:: Work order ::
Write out every line below again exactly as it stands, skipping each image.

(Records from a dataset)
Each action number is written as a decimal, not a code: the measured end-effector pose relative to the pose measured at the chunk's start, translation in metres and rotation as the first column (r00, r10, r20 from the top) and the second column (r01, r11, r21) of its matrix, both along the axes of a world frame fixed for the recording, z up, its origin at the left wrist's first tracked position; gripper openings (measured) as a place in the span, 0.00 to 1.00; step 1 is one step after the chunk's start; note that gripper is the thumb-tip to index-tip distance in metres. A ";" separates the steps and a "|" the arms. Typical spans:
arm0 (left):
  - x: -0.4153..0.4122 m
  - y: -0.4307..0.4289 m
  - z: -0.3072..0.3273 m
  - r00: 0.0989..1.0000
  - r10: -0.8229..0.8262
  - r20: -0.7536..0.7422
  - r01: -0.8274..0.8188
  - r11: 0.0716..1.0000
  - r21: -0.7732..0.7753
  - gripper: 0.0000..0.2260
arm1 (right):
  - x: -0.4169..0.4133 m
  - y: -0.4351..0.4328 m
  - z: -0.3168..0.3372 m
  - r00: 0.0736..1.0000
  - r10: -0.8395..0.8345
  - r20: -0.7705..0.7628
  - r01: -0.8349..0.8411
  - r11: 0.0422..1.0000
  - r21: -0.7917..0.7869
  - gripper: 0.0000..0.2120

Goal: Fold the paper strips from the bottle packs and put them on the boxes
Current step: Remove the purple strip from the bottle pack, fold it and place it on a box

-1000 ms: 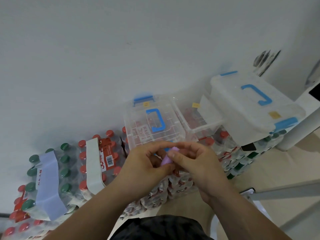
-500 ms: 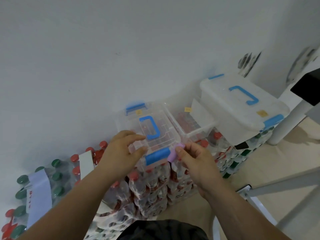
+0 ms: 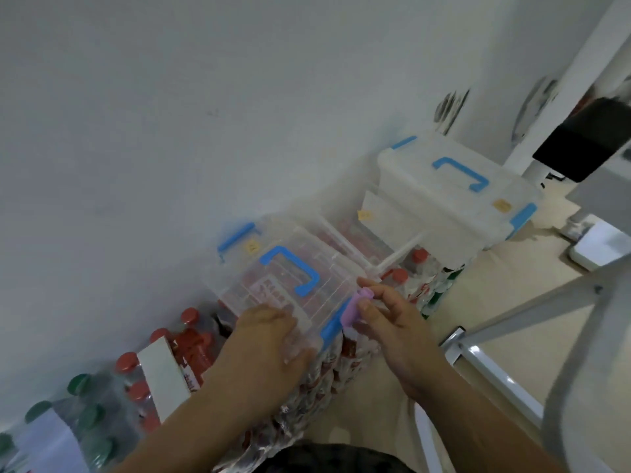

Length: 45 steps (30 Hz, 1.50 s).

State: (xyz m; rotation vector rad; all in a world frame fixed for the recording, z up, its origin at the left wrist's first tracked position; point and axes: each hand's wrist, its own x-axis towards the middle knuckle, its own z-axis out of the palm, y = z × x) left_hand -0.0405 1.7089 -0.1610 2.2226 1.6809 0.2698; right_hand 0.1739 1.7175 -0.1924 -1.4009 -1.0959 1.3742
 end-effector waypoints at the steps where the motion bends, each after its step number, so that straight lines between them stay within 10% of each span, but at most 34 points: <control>1: 0.000 -0.002 0.002 0.999 -0.043 -0.010 0.042 0.998 -0.036 0.23 | -0.001 0.002 0.000 0.999 -0.034 0.011 0.034 0.999 -0.004 0.11; 7: -0.019 0.016 0.010 0.976 -0.145 0.160 0.155 0.987 -0.049 0.23 | -0.016 -0.002 0.014 0.985 -0.107 0.137 0.107 0.994 0.005 0.12; 10: -0.040 0.037 -0.003 0.996 -0.065 0.055 0.058 0.992 0.115 0.27 | -0.026 -0.009 0.013 0.958 -0.180 0.221 0.186 0.983 -0.006 0.12; 15: -0.057 0.051 -0.021 0.979 -0.058 -0.193 0.039 0.994 -0.102 0.48 | -0.040 -0.008 0.013 0.906 -0.253 0.339 0.271 0.963 -0.005 0.10; 26: -0.056 0.050 -0.029 0.978 -0.047 -0.202 0.042 0.999 -0.030 0.46 | -0.057 0.027 0.026 0.520 -0.122 0.845 0.162 0.986 0.043 0.17; 45: -0.062 0.046 -0.025 0.992 -0.038 -0.120 0.041 0.999 0.021 0.45 | -0.051 0.009 0.010 0.548 -0.379 0.746 0.215 0.925 0.312 0.12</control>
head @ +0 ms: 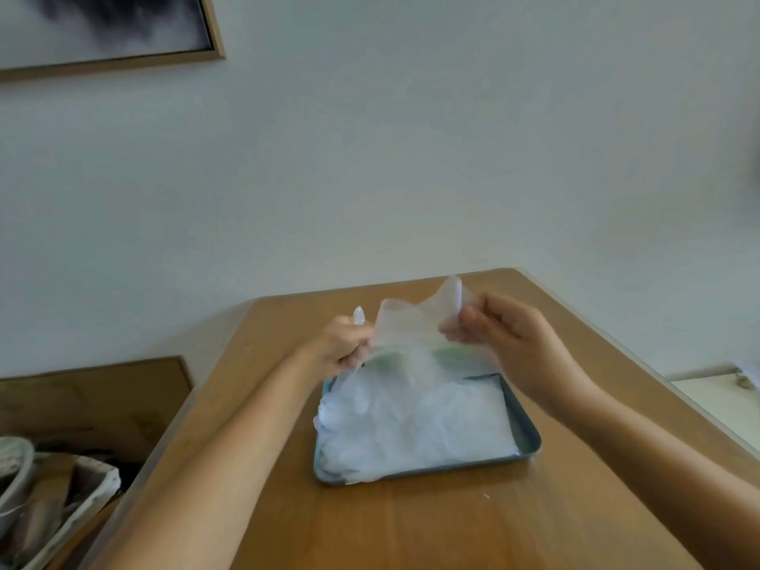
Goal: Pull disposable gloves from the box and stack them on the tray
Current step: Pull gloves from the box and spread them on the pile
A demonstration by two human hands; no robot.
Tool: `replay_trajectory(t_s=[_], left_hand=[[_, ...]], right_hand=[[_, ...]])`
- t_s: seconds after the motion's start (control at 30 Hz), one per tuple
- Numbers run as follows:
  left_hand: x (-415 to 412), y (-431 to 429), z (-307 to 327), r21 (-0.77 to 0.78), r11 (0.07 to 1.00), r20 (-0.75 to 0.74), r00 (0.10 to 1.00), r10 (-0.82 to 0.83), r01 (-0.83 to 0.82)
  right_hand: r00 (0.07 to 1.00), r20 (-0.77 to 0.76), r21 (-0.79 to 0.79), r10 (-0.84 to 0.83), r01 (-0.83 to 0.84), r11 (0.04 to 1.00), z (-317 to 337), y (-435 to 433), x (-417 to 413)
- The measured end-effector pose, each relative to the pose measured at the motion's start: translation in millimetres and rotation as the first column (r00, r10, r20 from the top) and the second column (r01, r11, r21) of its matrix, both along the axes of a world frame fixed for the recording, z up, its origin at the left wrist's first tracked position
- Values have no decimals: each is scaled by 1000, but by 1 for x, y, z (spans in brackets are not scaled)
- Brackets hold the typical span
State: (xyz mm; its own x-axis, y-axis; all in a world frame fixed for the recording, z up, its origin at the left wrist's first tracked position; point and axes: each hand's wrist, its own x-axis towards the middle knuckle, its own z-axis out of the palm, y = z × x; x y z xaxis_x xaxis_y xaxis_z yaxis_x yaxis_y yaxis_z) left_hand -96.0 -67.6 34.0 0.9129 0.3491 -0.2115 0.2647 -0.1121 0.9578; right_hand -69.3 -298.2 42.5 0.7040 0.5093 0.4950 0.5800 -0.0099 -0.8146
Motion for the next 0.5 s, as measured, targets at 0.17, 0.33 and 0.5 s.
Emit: replay_trajectory(t_s=[0.17,0.33,0.5], left_hand=[[-15,12,30,54,934,204,912,-357,354],[-19,-33,56,370,758,351,675,-650,537],[-16,-34,49,309,781,233,753,-616,543]], right_hand=[[969,80,-327,235,-197,924,56,-4,12],[965,82,-526,250,-171,833,90,7,15],[986,18,-461,165,-138,877,98,8,13]])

:: Answer space ::
Each action number is written as a decimal, not a code: the measured end-effector pose relative to the pose measured at the chunk's start, translation in metres and rotation as the first column (r00, r10, r20 from the top) and the second column (r01, r11, r21) of its matrix, both along the axes of a world frame fixed for the recording, z up, its origin at the left wrist's first tracked position; gripper openings (measured) as a place in the span, 0.00 to 1.00; step 1 is one step after the chunk's start; note that gripper is the thumb-tip to index-tip distance in metres. A ";" separates the steps and a "|" the arms. Typical spans:
arm0 (left):
  - x: -0.4153..0.4122 m
  - y: -0.4307..0.4289 m
  - z: -0.3072..0.3273 m
  - r00: 0.0989..1.0000
  - r10: -0.8229..0.8262
  - r20: -0.7536..0.7422
  - r01: -0.8274..0.8188
  - r11: 0.0716..1.0000
  - r21: -0.7732..0.7753
  - gripper: 0.0000..0.2260
arm1 (right):
  - x: -0.4169..0.4133 m
  - y: -0.4351..0.4328 m
  - z: -0.3168..0.3372 m
  - r00: 0.0736..1.0000
  - r10: -0.8395..0.8345
  - r20: -0.7705..0.7628
  - r01: -0.8349..0.8411
  - r11: 0.0422..1.0000
  - r21: -0.7917..0.7869
  - gripper: 0.0000..0.2120

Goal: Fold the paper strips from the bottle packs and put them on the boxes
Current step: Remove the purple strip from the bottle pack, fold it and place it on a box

-1000 ms: 
-500 ms: 
+0 ms: 

Length: 45 steps (30 Hz, 1.50 s).

State: (xyz m; rotation vector rad; all in a world frame fixed for the recording, z up, its origin at the left wrist's first tracked position; point and axes: each hand's wrist, its own x-axis towards the middle knuckle, its own z-axis out of the palm, y = z × x) left_hand -0.0405 1.7089 -0.1610 2.2226 1.6809 0.2698; right_hand 0.1739 1.7175 -0.1924 -1.4009 -1.0959 1.3742
 end-effector waypoints at the steps where the motion bends, each after its step number, so that straight lines between them stay within 10% of each span, but at most 34 points: <control>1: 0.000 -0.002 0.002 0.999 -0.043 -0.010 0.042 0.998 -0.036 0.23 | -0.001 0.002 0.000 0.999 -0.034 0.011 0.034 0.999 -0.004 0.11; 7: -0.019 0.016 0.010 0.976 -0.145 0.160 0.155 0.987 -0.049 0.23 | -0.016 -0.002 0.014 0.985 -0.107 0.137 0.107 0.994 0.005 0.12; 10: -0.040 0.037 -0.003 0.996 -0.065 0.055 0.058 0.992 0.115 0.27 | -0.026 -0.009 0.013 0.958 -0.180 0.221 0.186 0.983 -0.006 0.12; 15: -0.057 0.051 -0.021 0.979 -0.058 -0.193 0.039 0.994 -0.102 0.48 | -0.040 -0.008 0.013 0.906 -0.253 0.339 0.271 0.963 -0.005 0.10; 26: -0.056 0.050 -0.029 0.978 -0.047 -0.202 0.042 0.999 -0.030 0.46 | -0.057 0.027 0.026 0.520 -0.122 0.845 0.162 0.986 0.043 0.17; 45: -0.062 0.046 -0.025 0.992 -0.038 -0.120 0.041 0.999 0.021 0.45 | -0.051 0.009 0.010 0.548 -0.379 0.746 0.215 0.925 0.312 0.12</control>
head @ +0 ms: 
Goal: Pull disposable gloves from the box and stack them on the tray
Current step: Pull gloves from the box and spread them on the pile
A demonstration by two human hands; no robot.
Tool: `replay_trajectory(t_s=[_], left_hand=[[_, ...]], right_hand=[[_, ...]])`
- t_s: seconds after the motion's start (control at 30 Hz), one per tuple
- Numbers run as follows:
  left_hand: x (-415 to 412), y (-431 to 429), z (-307 to 327), r21 (-0.77 to 0.78), r11 (0.07 to 1.00), r20 (-0.75 to 0.74), r00 (0.10 to 1.00), r10 (-0.82 to 0.83), r01 (-0.83 to 0.82)
  right_hand: r00 (0.07 to 1.00), r20 (-0.77 to 0.76), r21 (-0.79 to 0.79), r10 (-0.84 to 0.83), r01 (-0.83 to 0.84), r11 (0.04 to 1.00), z (-317 to 337), y (-435 to 433), x (-417 to 413)
- The measured end-effector pose, each relative to the pose measured at the motion's start: translation in millimetres and rotation as the first column (r00, r10, r20 from the top) and the second column (r01, r11, r21) of its matrix, both along the axes of a world frame fixed for the recording, z up, its origin at the left wrist's first tracked position
- Values have no decimals: each is scaled by 1000, but by 1 for x, y, z (spans in brackets are not scaled)
- Brackets hold the typical span
State: (xyz mm; its own x-axis, y-axis; all in a world frame fixed for the recording, z up, its origin at the left wrist's first tracked position; point and axes: each hand's wrist, its own x-axis towards the middle knuckle, its own z-axis out of the palm, y = z × x; x y z xaxis_x xaxis_y xaxis_z yaxis_x yaxis_y yaxis_z) left_hand -96.0 -67.6 34.0 0.9129 0.3491 -0.2115 0.2647 -0.1121 0.9578; right_hand -69.3 -298.2 42.5 0.7040 0.5093 0.4950 0.5800 -0.0099 -0.8146
Motion for the next 0.5 s, as measured, targets at 0.17, 0.33 and 0.5 s.
Emit: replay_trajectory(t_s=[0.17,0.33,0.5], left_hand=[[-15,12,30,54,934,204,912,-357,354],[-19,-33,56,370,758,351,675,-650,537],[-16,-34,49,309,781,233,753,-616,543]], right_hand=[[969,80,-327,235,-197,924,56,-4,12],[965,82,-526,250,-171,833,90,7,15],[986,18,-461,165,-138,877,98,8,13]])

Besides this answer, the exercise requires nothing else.